───── RECORDS PROVIDED ─────
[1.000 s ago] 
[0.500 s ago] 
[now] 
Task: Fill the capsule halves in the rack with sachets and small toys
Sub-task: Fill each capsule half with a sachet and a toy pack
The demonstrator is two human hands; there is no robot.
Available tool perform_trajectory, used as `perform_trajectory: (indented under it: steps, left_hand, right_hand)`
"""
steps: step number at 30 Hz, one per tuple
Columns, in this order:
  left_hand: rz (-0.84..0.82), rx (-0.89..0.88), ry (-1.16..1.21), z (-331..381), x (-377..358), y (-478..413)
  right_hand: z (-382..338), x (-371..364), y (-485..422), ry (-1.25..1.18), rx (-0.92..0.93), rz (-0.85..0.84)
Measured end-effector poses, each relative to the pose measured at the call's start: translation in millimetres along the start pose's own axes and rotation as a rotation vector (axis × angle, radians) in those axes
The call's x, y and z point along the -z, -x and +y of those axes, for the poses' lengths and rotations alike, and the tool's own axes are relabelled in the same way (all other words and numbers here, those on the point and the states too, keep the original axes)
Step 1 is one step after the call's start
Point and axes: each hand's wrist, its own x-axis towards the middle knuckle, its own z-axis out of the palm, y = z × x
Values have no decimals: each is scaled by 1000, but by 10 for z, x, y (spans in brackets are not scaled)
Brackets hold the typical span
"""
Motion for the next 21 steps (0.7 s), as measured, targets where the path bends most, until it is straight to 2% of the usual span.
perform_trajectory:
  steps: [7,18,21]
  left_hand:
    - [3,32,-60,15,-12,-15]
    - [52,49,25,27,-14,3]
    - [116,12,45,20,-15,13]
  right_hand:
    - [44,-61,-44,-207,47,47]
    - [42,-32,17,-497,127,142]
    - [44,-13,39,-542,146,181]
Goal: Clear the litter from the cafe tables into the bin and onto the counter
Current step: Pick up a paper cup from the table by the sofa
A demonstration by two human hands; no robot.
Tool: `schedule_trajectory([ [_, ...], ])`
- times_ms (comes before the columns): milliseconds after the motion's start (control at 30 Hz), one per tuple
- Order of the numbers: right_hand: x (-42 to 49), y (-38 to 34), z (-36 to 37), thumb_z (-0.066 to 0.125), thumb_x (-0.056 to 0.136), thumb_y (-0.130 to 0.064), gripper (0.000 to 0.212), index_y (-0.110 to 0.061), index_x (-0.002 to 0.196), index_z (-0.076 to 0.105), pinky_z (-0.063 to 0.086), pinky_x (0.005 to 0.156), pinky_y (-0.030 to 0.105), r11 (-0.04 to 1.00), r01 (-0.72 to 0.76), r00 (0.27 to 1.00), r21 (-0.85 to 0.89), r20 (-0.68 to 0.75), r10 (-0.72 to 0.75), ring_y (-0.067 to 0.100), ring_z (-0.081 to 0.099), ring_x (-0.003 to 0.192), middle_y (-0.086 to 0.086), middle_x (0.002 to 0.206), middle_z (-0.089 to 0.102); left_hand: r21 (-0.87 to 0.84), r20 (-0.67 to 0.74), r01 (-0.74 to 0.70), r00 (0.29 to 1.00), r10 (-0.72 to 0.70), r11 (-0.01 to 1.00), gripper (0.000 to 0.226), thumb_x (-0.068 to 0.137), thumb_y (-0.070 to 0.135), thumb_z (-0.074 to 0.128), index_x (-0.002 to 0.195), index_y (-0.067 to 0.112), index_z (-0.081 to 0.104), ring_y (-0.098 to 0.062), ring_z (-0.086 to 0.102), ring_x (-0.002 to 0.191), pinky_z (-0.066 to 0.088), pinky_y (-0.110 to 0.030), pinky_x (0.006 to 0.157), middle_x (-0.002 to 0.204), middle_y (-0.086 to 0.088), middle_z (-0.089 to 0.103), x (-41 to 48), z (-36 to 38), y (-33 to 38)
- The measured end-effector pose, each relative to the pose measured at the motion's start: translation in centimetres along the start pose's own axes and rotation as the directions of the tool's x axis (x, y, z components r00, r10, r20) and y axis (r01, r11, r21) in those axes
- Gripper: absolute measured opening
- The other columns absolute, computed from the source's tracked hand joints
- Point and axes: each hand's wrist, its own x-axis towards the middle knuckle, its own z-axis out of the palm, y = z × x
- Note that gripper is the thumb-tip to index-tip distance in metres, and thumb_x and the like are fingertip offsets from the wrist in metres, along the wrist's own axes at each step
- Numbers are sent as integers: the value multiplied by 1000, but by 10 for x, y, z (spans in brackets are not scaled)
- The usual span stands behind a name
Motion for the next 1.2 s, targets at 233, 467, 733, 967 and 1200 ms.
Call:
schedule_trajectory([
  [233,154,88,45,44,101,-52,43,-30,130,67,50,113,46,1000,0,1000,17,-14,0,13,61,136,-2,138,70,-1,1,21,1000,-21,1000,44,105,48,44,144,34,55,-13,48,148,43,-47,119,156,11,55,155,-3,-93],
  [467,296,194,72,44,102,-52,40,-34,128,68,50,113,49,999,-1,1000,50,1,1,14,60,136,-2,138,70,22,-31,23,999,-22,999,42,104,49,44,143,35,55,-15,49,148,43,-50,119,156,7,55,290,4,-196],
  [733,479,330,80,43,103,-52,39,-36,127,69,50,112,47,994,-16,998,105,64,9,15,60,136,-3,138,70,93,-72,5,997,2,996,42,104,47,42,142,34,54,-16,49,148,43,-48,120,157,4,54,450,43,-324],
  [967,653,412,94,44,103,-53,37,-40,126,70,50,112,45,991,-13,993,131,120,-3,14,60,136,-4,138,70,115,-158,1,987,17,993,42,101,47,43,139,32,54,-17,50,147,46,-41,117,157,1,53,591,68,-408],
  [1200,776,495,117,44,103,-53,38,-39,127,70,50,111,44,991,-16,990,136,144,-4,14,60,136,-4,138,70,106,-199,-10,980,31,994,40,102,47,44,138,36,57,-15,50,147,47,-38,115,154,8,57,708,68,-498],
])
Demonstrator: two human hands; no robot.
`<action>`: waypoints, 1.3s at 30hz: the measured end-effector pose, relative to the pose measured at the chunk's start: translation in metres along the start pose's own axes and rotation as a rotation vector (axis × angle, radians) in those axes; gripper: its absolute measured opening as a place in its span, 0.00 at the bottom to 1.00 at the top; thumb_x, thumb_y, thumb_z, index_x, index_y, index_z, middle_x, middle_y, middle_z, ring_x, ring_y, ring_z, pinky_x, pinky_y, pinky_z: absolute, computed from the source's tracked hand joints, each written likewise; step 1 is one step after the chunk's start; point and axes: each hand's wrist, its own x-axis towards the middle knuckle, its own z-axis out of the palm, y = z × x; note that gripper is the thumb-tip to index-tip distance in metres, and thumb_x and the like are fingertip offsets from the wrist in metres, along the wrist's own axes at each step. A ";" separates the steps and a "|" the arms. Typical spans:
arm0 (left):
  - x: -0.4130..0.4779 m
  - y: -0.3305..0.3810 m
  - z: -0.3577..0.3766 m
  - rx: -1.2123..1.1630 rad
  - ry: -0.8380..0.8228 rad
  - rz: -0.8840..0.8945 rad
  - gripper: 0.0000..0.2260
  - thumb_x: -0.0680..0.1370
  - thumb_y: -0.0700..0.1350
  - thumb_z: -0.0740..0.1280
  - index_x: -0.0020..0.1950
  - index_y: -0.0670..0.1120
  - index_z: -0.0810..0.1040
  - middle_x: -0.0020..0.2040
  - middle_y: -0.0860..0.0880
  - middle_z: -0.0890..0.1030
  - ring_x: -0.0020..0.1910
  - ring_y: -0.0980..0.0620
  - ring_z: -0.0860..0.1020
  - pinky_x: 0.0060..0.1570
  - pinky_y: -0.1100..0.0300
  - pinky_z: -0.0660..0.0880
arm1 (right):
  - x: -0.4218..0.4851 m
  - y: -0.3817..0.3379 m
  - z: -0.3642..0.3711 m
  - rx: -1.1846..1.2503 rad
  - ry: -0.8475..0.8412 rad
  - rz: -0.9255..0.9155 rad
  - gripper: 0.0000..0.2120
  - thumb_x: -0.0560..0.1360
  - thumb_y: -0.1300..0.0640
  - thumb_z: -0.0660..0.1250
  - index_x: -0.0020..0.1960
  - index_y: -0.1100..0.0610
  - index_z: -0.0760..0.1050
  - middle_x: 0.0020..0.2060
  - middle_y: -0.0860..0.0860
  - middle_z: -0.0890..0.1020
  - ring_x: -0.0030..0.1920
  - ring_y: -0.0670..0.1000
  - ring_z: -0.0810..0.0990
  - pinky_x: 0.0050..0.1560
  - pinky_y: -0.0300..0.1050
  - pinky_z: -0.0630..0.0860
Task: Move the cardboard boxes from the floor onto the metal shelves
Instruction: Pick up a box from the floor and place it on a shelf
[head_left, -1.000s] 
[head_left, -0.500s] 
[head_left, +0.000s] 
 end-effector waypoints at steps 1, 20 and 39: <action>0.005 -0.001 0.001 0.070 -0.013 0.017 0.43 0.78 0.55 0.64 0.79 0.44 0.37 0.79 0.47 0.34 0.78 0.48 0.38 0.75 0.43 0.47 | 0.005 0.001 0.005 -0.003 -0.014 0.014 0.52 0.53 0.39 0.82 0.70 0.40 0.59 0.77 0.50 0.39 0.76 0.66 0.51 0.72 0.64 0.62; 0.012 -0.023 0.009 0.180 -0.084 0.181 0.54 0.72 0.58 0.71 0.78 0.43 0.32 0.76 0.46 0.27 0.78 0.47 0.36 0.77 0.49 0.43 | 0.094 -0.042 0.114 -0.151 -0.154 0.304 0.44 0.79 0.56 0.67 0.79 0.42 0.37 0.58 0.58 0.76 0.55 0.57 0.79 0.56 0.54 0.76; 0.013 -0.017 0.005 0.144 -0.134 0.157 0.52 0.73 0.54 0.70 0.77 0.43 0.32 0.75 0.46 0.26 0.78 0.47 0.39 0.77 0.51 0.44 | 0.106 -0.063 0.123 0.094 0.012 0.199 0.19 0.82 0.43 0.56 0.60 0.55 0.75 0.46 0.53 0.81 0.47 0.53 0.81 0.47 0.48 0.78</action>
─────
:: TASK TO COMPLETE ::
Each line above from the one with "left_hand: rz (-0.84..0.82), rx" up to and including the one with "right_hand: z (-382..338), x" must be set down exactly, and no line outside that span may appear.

:: FINISHED TASK ::
  left_hand: rz (-0.84..0.82), rx (-0.89..0.88), ry (-1.16..1.21), z (-331..381), x (-377..358), y (-478..413)
  right_hand: z (-382..338), x (-371..364), y (-485..422), ry (-1.25..1.18), rx (-0.92..0.93), rz (-0.85..0.84)

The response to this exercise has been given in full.